What the exercise asks >> As soon as the line containing "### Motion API" appears in the material below, start returning lines exactly, and end with the line containing "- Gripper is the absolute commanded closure".

Extracted records >>
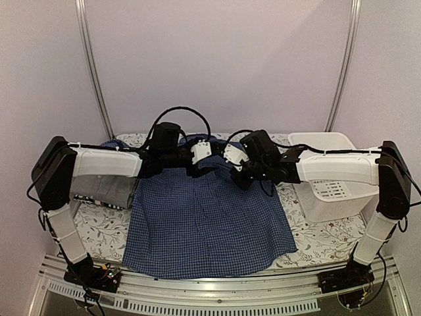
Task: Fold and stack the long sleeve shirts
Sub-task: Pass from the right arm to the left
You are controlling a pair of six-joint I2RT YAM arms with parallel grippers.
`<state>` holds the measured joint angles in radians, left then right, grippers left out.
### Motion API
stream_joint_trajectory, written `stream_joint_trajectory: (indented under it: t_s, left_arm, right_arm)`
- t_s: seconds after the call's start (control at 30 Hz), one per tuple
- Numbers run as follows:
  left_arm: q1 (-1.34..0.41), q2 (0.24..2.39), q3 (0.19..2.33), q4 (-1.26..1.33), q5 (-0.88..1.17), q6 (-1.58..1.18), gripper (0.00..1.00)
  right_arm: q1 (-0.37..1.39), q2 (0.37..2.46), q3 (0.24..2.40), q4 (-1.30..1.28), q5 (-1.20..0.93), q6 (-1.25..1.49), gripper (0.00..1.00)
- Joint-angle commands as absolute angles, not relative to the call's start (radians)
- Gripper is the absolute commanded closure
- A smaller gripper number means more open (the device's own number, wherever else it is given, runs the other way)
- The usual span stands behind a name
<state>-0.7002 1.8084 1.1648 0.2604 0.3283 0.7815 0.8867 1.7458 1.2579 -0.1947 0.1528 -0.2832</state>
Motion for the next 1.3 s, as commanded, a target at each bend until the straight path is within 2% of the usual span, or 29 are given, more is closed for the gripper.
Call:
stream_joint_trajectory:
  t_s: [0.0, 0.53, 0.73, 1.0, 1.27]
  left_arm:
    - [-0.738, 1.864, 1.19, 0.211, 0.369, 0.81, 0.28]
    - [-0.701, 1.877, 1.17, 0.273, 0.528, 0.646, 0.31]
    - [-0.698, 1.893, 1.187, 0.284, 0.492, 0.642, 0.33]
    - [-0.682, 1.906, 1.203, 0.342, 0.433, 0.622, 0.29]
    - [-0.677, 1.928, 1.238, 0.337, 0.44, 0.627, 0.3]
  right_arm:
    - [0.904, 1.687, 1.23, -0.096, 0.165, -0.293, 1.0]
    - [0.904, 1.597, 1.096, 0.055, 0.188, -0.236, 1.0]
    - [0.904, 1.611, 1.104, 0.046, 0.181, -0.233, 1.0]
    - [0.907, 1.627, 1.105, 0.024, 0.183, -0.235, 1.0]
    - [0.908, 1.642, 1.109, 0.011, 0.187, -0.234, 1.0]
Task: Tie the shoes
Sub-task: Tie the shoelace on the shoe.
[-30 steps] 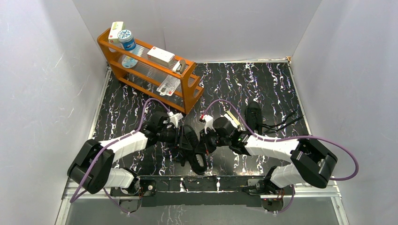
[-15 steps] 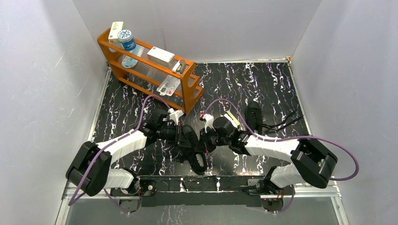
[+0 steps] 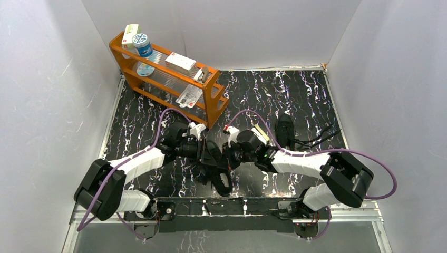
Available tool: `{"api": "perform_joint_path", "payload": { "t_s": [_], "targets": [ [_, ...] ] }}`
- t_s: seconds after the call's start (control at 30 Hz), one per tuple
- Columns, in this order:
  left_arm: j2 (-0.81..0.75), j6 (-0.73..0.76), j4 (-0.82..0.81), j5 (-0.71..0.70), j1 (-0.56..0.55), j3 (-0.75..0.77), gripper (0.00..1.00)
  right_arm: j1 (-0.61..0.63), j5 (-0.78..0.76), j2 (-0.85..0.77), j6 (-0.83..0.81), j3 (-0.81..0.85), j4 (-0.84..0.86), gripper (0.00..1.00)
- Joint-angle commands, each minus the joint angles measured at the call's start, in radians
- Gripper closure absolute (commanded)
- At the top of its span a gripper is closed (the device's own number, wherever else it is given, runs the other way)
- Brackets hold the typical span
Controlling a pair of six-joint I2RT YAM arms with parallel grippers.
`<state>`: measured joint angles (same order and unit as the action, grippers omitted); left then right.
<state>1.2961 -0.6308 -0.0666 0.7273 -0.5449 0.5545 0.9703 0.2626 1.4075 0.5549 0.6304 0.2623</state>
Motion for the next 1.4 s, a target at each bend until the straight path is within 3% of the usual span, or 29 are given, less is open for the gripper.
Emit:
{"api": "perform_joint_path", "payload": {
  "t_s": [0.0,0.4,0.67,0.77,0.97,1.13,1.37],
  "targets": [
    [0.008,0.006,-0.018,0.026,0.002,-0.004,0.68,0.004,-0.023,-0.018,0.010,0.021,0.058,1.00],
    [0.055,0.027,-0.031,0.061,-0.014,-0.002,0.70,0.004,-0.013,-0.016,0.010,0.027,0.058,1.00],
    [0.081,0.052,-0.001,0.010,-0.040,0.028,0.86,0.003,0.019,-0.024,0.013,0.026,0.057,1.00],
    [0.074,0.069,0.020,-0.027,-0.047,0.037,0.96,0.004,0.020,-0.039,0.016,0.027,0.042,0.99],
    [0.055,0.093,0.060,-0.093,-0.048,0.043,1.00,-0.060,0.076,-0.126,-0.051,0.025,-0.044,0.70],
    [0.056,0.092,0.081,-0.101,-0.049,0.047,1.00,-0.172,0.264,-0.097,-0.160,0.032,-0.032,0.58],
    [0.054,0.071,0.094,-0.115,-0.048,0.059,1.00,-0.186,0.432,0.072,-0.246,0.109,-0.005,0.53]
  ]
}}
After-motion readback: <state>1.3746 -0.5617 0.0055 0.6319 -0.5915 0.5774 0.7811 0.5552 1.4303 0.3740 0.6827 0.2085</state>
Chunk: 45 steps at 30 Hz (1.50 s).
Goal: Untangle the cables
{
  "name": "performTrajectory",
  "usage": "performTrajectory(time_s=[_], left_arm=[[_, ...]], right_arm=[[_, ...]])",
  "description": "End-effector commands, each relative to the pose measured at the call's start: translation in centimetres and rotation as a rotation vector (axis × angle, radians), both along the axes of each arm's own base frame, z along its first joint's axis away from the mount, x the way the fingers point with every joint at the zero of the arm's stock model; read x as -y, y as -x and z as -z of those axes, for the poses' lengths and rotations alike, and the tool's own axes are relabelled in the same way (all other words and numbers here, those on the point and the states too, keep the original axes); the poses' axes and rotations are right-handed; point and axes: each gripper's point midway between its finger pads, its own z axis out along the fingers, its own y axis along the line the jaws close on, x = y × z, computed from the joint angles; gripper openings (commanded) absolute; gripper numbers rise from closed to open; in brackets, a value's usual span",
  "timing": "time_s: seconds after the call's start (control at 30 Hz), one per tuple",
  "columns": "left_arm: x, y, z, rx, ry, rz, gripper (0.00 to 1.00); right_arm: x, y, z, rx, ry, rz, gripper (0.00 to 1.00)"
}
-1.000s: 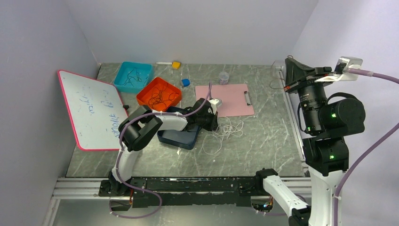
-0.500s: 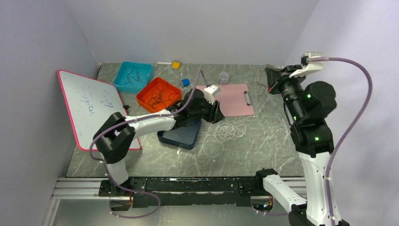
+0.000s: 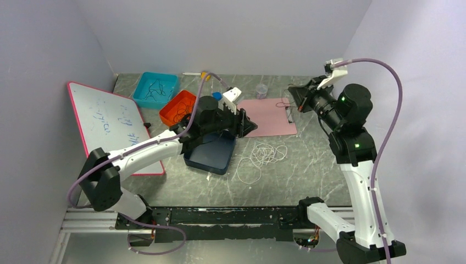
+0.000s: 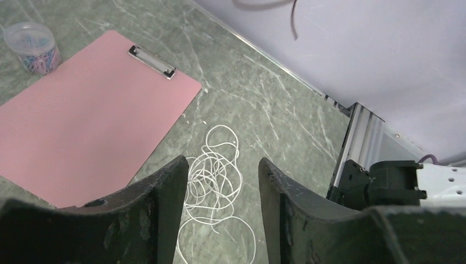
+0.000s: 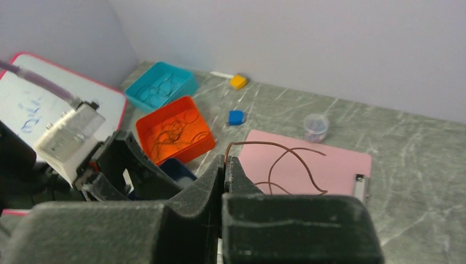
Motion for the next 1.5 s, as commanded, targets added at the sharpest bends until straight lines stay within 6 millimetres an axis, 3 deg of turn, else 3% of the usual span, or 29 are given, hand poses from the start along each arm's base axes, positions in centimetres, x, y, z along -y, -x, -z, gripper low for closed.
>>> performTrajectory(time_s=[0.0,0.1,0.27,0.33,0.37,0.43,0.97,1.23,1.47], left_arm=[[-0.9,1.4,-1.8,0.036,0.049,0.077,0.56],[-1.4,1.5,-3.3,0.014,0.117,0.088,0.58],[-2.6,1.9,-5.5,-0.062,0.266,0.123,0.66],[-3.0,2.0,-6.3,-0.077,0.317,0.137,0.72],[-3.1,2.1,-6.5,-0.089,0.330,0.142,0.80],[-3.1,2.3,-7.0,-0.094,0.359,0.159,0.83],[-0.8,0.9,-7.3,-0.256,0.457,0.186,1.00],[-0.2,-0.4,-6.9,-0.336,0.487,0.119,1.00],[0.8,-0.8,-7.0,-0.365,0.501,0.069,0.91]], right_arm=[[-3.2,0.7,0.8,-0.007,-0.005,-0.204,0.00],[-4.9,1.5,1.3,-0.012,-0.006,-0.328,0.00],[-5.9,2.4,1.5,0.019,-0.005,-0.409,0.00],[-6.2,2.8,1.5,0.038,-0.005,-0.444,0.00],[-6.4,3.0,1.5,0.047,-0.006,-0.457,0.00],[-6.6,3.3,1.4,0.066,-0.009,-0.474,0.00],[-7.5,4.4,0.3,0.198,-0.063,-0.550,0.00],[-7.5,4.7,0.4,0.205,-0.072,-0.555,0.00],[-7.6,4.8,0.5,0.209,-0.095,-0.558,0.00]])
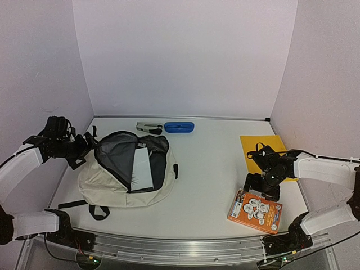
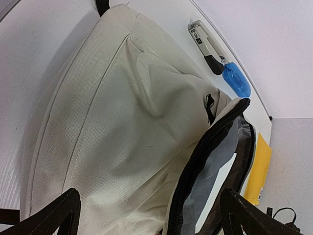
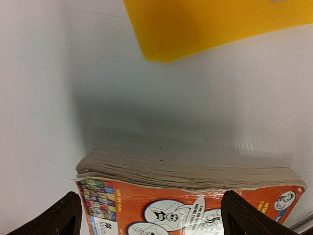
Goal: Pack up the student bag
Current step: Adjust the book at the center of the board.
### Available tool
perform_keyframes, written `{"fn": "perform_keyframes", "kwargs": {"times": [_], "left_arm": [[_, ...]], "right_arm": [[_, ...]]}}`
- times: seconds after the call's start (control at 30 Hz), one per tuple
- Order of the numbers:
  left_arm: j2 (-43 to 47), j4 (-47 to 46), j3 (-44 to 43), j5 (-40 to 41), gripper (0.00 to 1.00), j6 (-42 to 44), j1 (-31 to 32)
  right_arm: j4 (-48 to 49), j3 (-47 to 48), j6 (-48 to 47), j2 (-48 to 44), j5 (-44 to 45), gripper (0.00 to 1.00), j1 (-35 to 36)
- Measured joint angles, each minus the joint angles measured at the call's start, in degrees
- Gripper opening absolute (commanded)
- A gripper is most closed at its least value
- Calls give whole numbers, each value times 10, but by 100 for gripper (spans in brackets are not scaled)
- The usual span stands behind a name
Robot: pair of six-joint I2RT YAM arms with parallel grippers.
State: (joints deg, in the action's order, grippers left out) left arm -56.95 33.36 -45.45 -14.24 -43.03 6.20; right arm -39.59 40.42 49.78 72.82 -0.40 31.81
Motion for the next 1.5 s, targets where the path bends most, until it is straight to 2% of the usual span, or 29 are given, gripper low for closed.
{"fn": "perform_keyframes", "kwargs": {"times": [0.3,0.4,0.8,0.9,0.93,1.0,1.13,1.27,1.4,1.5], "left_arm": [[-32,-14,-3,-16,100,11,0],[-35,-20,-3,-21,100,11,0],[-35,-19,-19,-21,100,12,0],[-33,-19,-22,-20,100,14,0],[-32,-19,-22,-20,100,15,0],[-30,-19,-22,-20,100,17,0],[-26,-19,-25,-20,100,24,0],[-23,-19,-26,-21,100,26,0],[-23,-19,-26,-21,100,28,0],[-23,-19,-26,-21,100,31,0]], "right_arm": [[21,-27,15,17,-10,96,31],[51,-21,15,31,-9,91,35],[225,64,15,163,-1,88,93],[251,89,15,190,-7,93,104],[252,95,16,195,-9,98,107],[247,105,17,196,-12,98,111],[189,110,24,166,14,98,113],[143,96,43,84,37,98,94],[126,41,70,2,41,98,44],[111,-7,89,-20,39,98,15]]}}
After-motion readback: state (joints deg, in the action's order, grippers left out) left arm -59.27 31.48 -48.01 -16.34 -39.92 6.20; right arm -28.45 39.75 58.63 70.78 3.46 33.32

Response area >>
### Motion API
stream_joint_trajectory, written `stream_joint_trajectory: (indented under it: t_s, left_arm, right_arm)`
- t_s: seconds after the call's start (control at 30 Hz), one per tuple
- Numbers run as follows:
  left_arm: q1 (-1.34..0.41), q2 (0.24..2.39), q3 (0.19..2.33), q4 (-1.26..1.33), q5 (-0.88..1.17), q6 (-1.58..1.18), gripper (0.00..1.00)
  right_arm: q1 (-0.37..1.39), q2 (0.37..2.46), q3 (0.24..2.40), q4 (-1.30..1.28), q5 (-1.20..0.93), q6 (-1.25..1.49), gripper (0.00..1.00)
- Joint-angle commands as absolute angles, not relative to the call's start (radians)
- Gripper is the absolute commanded closure

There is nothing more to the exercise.